Speech
Opening Remarks to
SEC-NYU
Dialogue on Securities
Markets #4:
Shareholder Engagement
Jay Clayton
Chairman
New York, N.Y.
Jan.
19, 2018
Good morning, and thank you, Dean Morrison, for that kind
introduction. It is a pleasure to be back at NYU and to be in the
company of so many who care deeply about our markets and our
investors.
Special thanks also goes to Alexander Ljungqvist, Anthony Lynch, Ed
Rock, and others from the Salomon Center for the Study of Financial
Institutions and the Stern School of Business at New York University.
Thank you also to the staff in the Division of Economic and Risk
Analysis, for all of the preparation required to make an event like
this happen.
This is now the fourth in the series of SEC-NYU dialogues, and I am
pleased with the four topics that have been covered, as well as the
quality of the discussions thus far. It is important that the SEC be
able to take a forward-looking approach with respect to our securities
markets — to keep up to date with key developments, and be alert to
issues where regulation may be appropriate in the future.
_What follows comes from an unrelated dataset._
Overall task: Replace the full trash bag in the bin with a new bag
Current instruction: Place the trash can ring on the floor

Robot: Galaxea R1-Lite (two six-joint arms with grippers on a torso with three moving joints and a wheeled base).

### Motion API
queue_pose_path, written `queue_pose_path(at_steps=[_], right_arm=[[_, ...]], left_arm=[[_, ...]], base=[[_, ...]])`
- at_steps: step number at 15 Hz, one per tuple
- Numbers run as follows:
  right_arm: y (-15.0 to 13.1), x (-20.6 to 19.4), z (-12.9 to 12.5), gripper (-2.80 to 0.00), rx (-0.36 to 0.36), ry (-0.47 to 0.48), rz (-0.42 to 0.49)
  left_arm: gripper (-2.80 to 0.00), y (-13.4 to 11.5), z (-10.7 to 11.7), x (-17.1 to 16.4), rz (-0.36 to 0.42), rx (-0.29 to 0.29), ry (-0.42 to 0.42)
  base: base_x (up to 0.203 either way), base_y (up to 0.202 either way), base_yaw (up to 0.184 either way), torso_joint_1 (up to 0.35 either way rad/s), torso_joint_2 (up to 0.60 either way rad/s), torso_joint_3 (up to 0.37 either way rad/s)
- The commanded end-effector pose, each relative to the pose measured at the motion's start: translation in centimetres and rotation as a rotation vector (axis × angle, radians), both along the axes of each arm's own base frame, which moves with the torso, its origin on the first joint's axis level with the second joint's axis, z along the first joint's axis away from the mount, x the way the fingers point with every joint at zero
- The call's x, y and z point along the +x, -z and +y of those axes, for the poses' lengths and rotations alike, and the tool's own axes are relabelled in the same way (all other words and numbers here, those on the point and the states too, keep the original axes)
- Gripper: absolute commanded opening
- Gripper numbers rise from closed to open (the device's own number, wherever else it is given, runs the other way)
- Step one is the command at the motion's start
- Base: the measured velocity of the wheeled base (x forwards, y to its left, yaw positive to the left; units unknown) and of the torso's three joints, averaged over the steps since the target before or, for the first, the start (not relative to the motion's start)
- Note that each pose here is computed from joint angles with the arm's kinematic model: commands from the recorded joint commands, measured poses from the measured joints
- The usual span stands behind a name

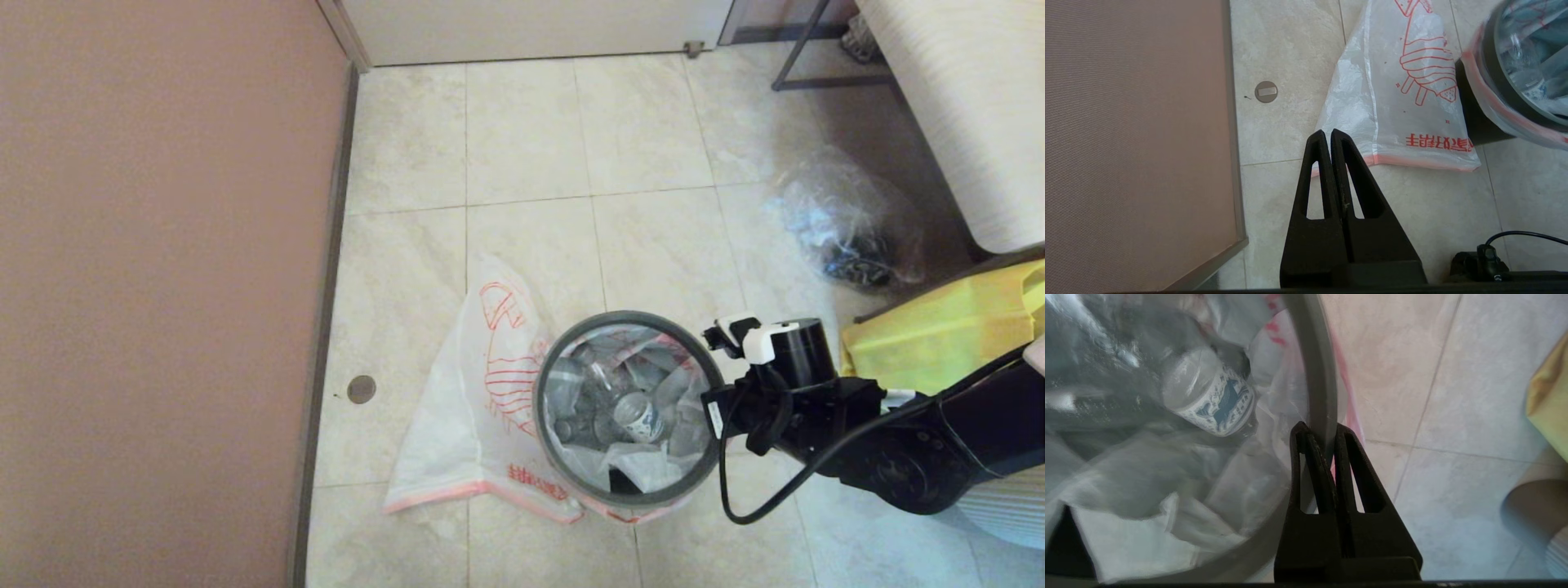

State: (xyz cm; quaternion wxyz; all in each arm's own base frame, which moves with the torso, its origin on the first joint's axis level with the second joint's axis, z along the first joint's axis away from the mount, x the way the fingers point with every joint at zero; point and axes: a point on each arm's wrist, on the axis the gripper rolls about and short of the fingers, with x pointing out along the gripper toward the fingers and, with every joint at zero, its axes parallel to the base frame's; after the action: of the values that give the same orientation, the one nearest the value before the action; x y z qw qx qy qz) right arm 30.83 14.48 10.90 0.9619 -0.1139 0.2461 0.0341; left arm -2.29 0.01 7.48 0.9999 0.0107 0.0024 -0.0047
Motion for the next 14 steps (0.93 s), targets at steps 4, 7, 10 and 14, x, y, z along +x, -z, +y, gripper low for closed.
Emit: queue_pose_path(at_steps=[4,7,10,14], right_arm=[[-2.2,-1.3,-0.1,-2.80,0.014,-0.015,-0.043],[-3.6,-2.5,0.3,-2.80,0.020,-0.043,-0.064],[-5.9,-4.9,0.4,-2.80,0.029,-0.084,-0.069],[-8.6,-9.2,-1.7,-2.80,0.021,-0.092,-0.026]], left_arm=[[-2.80,0.0,0.0,0.0,0.001,0.000,0.000],[-2.80,0.0,0.0,0.0,0.001,0.000,0.000],[-2.80,0.0,0.0,0.0,0.001,0.000,0.000],[-2.80,0.0,0.0,0.0,0.001,0.000,0.000]], base=[[0.000,0.000,0.000,0.000,0.00,0.000],[0.000,0.000,0.000,0.000,0.00,0.000],[0.000,0.000,0.000,0.000,0.00,0.000],[0.000,0.000,0.000,0.000,0.00,0.000]])
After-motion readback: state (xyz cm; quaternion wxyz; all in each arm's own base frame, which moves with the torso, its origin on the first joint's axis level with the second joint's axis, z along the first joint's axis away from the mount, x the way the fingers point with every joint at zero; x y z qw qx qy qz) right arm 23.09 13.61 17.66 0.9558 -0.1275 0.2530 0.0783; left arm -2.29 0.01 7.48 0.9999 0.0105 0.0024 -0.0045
Hearing
about new developments or theories — whether they require us to take
specific action or not — is an important part of that process. At the
end of the day, our ability to spot growing issues and head them off
with thoughtful, informed, incremental regulation, or deregulation,
will always be preferable to addressing problems retrospectively,
including through enforcement.
I also appreciate these SEC-NYU dialogues for their cross-disciplinary
focus. Bringing together practitioners, stakeholders, regulators, and
academics of various stripes to exchange ideas means that our views
can be subject to debate and analysis by those with a perspective
different from our own. Iron sharpens iron; we are all the better for
it.
Today’s SEC-NYU dialogue will focus on the current state of
shareholder engagement, including the roles of institutional and
activist investors — and how those roles have changed over time. I’ll
try to set the table.
The governance structure of public companies reflects the reality of
capital allocation in a well-functioning free market economy: capital
is allocated predominantly on a collective but widely distributed
basis; in practice, companies have many shareholders who have no
connection to one another. Various factors drive this approach to
collective capital allocation, including that, first, in a global
economy, firms have necessarily become large (and therefore very few
can be funded by a single investor or small group of investors).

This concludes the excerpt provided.